— EXERCISE REQUIREMENTS —
Your answer should be the entire listing, printed exactly.

— DATA SEGMENT —

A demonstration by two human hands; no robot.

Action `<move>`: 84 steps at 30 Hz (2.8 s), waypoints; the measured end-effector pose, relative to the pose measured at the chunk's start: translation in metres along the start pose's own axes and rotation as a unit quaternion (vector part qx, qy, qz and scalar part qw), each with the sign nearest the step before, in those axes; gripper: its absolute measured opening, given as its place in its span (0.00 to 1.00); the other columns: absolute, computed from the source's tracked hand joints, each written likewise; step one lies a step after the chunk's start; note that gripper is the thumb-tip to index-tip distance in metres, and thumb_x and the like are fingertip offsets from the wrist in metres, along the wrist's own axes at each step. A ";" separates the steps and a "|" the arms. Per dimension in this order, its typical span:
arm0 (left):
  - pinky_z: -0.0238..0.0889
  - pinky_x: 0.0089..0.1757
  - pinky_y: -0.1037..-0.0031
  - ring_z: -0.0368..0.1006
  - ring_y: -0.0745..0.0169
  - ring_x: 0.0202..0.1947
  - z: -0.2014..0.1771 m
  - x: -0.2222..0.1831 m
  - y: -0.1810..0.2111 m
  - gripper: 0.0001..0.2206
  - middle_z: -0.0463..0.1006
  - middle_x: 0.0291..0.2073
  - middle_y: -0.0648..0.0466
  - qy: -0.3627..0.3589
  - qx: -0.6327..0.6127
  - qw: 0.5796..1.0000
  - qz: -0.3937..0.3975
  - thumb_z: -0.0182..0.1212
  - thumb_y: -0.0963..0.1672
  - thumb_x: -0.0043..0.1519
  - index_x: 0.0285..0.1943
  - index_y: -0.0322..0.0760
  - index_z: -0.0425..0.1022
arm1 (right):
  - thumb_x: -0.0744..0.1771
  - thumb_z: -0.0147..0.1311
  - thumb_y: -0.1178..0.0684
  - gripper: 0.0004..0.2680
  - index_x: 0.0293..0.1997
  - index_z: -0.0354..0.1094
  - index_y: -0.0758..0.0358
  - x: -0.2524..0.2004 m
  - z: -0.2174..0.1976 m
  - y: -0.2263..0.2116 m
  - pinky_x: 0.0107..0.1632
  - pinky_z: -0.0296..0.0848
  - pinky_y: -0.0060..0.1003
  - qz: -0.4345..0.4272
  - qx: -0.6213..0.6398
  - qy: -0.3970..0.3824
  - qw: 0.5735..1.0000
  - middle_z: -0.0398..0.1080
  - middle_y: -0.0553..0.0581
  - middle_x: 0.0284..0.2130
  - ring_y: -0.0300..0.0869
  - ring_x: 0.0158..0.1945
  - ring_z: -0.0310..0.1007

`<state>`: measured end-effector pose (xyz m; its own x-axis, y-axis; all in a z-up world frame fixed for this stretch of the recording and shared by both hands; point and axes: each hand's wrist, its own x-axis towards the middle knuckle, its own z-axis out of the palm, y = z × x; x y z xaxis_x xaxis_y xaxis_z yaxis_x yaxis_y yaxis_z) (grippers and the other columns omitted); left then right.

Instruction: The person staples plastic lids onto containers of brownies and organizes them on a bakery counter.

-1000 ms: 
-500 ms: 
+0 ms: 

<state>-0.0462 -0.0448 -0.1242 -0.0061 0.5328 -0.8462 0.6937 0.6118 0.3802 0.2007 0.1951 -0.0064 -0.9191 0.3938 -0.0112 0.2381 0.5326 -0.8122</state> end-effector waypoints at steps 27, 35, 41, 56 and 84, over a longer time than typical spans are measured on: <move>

— REPLY TO THE EXERCISE —
A demonstration by two human hands; no robot.

Action `<move>`: 84 steps at 30 Hz (2.8 s), waypoints; the measured end-effector pose, relative to the pose measured at the chunk's start: translation in metres along the start pose's own axes and rotation as a unit quaternion (vector part qx, qy, qz and scalar part qw), each with the sign nearest the step before, in those axes; gripper: its absolute measured opening, given as its place in its span (0.00 to 1.00); the other columns: absolute, computed from the source's tracked hand joints, each written likewise; step one lies a step after the chunk's start; note that gripper is the thumb-tip to index-tip distance in metres, and thumb_x and the like are fingertip offsets from the wrist in metres, along the wrist's own axes at each step. A ";" separates the steps and a "|" the arms. Per dimension in this order, its typical span:
arm0 (left):
  - pinky_z: -0.0238..0.0889
  - pinky_x: 0.0089..0.1757
  - pinky_y: -0.1037..-0.0031
  - ring_z: -0.0368..0.1006
  - ring_y: -0.0745..0.0169
  - ring_x: 0.0202..0.1947
  - z: -0.2014..0.1771 m
  - x: -0.2222..0.1831 m
  - y: -0.1810..0.2111 m
  - gripper: 0.0001..0.2206
  - middle_z: -0.0463..0.1006
  - middle_x: 0.0291..0.2073
  - middle_y: -0.0648..0.0466
  - qy: -0.3627..0.3589
  - qx: -0.6327..0.6127
  - qw: 0.5796..1.0000
  - qz: -0.3937..0.3975
  - thumb_z: -0.0182..0.1212
  - thumb_y: -0.0963..0.1672
  - thumb_x: -0.0043..0.1519
  - index_x: 0.0285..0.1943
  - index_y: -0.0322..0.0760
  - index_z: -0.0425..0.1022
arm1 (right):
  - thumb_x: -0.0744..0.1771
  - thumb_z: -0.0147..0.1311
  - thumb_y: -0.1178..0.0684
  - gripper: 0.0004..0.2680
  - index_x: 0.0293..0.1997
  - index_z: -0.0354..0.1094
  - index_y: -0.0758..0.0358
  - x: -0.2524..0.2004 m
  - z: -0.2174..0.1976 m
  - y: -0.2263..0.2116 m
  - pinky_x: 0.0107..0.1632
  - pinky_z: -0.0296..0.0848
  - pinky_y: -0.0060..0.1003
  - qz: -0.4345..0.4272
  - qx: -0.6213..0.6398
  - qy: -0.3970..0.3824
  - qw: 0.5735..1.0000
  - middle_z: -0.0398..0.1080
  - middle_y: -0.0553..0.0581
  - middle_x: 0.0284..0.2130
  - ring_y: -0.0300..0.0869
  - ring_x: 0.0158..0.1945
  - ring_z: -0.0310..0.1007

`<state>`: measured end-effector pose (xyz m; its own x-axis, y-axis; all in a z-up world frame fixed for this stretch of the recording and shared by both hands; point and axes: each hand's wrist, its own x-axis towards the middle knuckle, its own z-axis out of the palm, y = z × x; x y z xaxis_x xaxis_y xaxis_z yaxis_x yaxis_y yaxis_z) (grippers and the other columns omitted); left then right.

Instruction: The person staples plastic lids onto containers of brownies and organizes them on a bakery counter.

-1000 ms: 
-500 ms: 
+0 ms: 

<state>-0.0462 -0.0448 -0.1242 -0.0061 0.5328 -0.8462 0.6937 0.6118 0.3802 0.2007 0.1951 -0.0064 -0.9191 0.3938 -0.0112 0.2381 0.5326 -0.8122</state> end-effector waypoints at steps 27, 35, 41, 56 and 84, over a longer time than typical spans are measured on: <move>

This output requires nothing more.